[Description of the task] Pictures aside, return every line below exactly as written.

○ ○ ○ ○

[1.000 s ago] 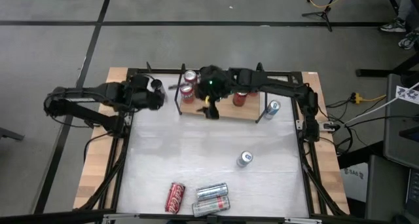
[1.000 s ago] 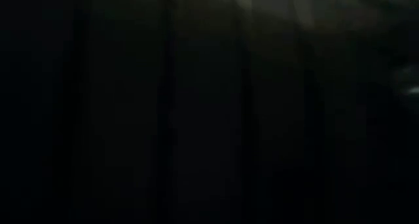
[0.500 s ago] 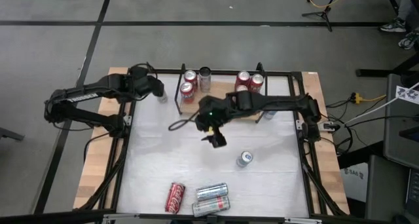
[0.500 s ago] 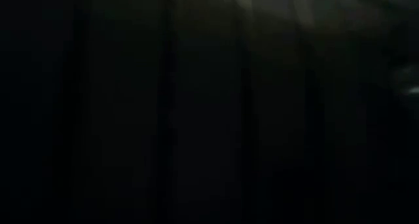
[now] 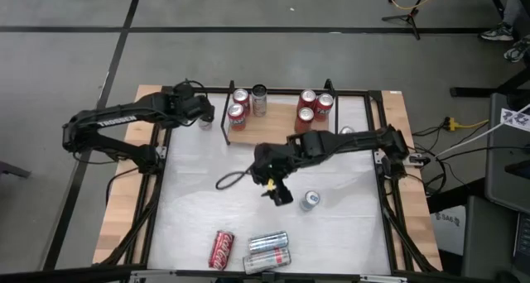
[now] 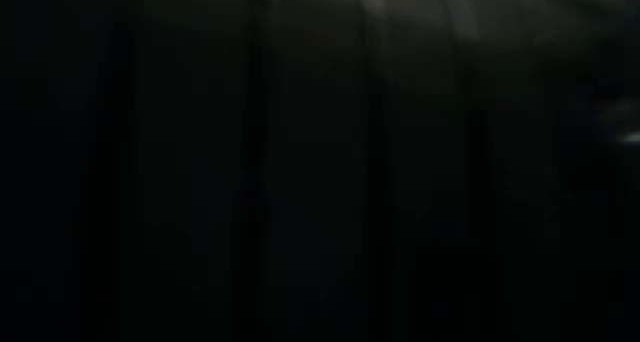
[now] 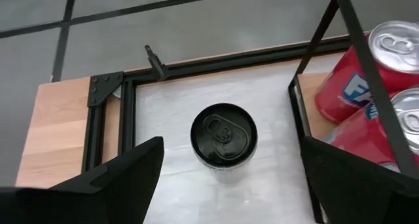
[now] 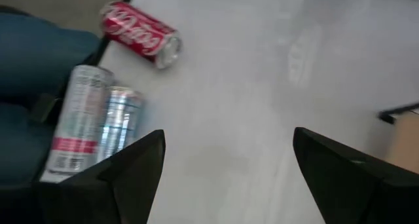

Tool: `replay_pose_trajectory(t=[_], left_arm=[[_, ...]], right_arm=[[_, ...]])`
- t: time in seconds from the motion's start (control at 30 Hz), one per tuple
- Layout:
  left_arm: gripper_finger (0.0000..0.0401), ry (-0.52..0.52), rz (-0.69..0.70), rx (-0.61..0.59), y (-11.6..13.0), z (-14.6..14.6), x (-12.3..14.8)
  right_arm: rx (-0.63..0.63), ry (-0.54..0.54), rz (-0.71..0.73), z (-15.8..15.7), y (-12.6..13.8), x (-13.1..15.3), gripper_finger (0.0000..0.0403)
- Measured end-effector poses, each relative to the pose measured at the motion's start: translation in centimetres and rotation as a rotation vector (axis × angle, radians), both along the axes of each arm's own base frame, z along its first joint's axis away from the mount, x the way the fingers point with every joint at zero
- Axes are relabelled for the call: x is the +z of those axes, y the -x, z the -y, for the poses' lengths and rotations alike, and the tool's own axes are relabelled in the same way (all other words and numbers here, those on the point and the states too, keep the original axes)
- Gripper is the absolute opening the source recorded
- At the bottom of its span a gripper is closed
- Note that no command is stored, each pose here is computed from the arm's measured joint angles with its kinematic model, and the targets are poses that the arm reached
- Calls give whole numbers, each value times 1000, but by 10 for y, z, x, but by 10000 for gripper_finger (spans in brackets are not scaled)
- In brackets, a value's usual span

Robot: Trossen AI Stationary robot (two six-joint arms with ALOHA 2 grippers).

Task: Place canned beverage on shelf
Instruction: Put the top white-pink soda can on the shelf aligned with the white-pink soda can

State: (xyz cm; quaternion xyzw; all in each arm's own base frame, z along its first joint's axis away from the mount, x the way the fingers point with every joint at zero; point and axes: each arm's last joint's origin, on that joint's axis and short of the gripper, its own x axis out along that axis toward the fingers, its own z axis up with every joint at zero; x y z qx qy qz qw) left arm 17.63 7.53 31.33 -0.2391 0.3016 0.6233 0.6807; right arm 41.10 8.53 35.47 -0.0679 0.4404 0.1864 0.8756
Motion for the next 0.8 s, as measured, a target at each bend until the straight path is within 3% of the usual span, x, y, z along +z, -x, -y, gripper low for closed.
replay_pose_trajectory(t=[0.3,0.8], left_arm=[[353,28,-53,51,-5,-14,-9],[353,111,-92,115,-11,-37,-24]], right_arm=[[80,-1,-2,-33,8,0,326],[75,27,-47,-34,13,-3,326]])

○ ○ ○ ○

[Written response]
[1.000 s ago] 
[1.000 s ago] 
[0.500 s ago] 
[0.500 s ago] 
[now] 
[now] 
[now] 
[now] 

Tool: `replay_pose_trajectory(t=[_], left_arm=[[_, ...]], right_arm=[[_, ...]])`
- t: time in seconds from the motion's start (control at 30 Hz), one per tuple
- Layout:
  left_arm: gripper_finger (0.0000..0.0401), ry (-0.52..0.52), rz (-0.69..0.70), rx (-0.61..0.59), y (-11.6..13.0), z (-14.6..14.6), x (-12.3..14.8)
  right_arm: rx (-0.63..0.63), ry (-0.54..0.54), rz (-0.71..0.73), z (-15.8..15.7), y (-12.6..13.8), x (-13.1..15.3), gripper_finger (0.0000..0.0403)
- Measured end-effector poses, each relative to the pose measured at the motion's start: translation in centimetres and rotation as a rotation vector (axis × angle, radians), both along the axes of each arm's own base frame, z along its first joint's axis away from the mount, x the way the fingers point with every joint at zero
- Axes are relabelled for the call: x is the +z of those axes, y the -x, z the -y, for the poses' lengths and rotations alike, and the tool's own axes are relabelled in the same way (all other words and numbers here, those on the point and the states too, keep the original axes)
- Gripper is the absolute opening the source recorded
- At the bottom of its span a gripper is closed
- Note that no command is stored, each pose here is computed from the arm's measured joint angles with its kinematic model, and the targets are poses that the arm reached
- Calls give whole numbers, each value times 1000, but by 10 for y, z, x, but by 10000 for gripper_finger (spans in brackets are not scaled)
- In brackets, a value's usual span

Robot: Trossen AI Stationary robot (two six-joint arms with ALOHA 2 grippers).

Task: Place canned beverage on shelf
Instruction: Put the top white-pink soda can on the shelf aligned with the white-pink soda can

State: (xyz cm; quaternion xyzw; all in each arm's own base frame, z along its first joint's axis away from the mount, x the way the fingers point with every joint at zero; point and axes: each arm's last joint's origin, on that joint's axis and short of the gripper, its own x axis out along that axis toward the fingers, its own z axis up with every joint at zero; x y z qx qy qz qw) left arm 17.63 7.53 31.33 -0.2391 0.3016 0.6233 0.6807; right arm 41.10 8.53 35.47 -0.0679 0.4404 0.1864 0.8756
Motion for the next 0.8 s, as measured, a target at each bend until the straight path is within 3% of the usual span, x, y, z along +z, -x, -y, gripper low for closed.
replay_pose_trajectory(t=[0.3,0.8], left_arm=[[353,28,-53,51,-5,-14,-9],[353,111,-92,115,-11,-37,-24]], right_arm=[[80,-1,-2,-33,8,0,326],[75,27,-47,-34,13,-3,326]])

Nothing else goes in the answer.